Arsenic induces apoptosis in myoblasts through a reactive oxygen species-induced endoplasmic reticulum stress and mitochondrial dysfunction pathway

A pool of myoblasts available for myogenesis is important for skeletal muscle size. The decreased number of skeletal muscle fibers could be due to the decreased myoblast proliferation or cytotoxicity. Identification of toxicants that regulate myoblast apoptosis is important in skeletal muscle development or regeneration. Here, we investigate the cytotoxic effect and its possible mechanisms of arsenic trioxide (As2O3) on myoblasts. C2C12 myoblasts underwent apoptosis in response to As2O3 (1-10 mu M), accompanied by increased Bax/Bcl-2 ratio, decreased mitochondria membrane potential, increased cytochrome c release, increased caspase-3/-9 activity, and increased poly (ADP-ribose) polymerase (PARP) cleavage.

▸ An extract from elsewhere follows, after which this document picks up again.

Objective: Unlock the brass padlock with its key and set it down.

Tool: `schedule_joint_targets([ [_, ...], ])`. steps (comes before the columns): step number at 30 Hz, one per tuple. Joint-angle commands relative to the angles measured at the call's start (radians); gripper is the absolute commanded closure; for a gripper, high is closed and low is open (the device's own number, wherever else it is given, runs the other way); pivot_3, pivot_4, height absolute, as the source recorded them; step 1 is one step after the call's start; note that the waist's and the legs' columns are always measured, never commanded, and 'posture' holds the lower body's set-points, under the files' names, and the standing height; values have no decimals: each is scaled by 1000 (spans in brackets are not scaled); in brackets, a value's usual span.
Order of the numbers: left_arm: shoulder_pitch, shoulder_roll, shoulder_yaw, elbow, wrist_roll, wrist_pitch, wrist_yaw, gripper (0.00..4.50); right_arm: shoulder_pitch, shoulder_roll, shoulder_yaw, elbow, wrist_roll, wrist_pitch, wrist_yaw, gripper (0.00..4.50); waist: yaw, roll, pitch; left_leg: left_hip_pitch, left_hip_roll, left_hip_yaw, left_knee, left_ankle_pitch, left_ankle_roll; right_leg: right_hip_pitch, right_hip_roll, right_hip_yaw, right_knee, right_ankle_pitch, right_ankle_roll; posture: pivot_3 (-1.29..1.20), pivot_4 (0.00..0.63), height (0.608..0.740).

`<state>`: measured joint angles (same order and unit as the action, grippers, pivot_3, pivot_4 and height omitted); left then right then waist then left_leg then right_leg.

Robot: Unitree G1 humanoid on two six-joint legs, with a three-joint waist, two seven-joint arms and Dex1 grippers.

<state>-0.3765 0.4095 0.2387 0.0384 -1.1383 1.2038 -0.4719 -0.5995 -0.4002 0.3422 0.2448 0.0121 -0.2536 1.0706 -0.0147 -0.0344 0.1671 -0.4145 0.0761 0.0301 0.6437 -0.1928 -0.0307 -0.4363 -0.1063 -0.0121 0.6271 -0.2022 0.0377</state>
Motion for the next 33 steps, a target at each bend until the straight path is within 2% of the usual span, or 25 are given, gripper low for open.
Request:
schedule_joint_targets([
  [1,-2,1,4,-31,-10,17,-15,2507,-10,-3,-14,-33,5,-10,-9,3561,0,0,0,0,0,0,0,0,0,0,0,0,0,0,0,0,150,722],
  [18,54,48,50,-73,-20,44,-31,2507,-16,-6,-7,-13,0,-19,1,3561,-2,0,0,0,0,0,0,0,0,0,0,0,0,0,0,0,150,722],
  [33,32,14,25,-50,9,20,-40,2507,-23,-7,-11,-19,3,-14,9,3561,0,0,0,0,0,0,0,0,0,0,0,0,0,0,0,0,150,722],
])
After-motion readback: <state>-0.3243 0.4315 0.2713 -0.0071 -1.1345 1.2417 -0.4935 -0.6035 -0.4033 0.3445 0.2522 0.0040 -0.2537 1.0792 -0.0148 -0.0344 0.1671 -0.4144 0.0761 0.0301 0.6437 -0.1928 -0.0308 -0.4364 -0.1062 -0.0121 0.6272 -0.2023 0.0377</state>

Moreover, As2O3 triggered the endoplasmic reticulum (ER) stress indentified through several key molecules of the unfolded protein response, including glucose-regulated protein (GRP)-78, GRP-94, PERK, eIF2 alpha, ATF6, and caspase-12. Pretreatment with antioxidant N-acetylcysteine (NAC, 0.5 mM) dramatically suppressed the increases in reactive oxygen species (ROS), lipid peroxidation, ER stress, caspase cascade activity, and apoptosis in As2O3 (10 mu M)-treated myoblasts. Furthermore, As2O3 (10 mu M) effectively decreased the phosphorylation of Akt, which could be reversed by NAC. Over-expression of constitutive activation of Akt (c.a. Akt) also significantly attenuated As2O3-induced myoblast apoptosis. Taken together, these results suggest that As2O3 may exert its cytotoxicity on myoblasts by inducing apoptosis through a ROS-induced mitochondrial dysfunction, ER stress, and Akt inactivation signaling pathway.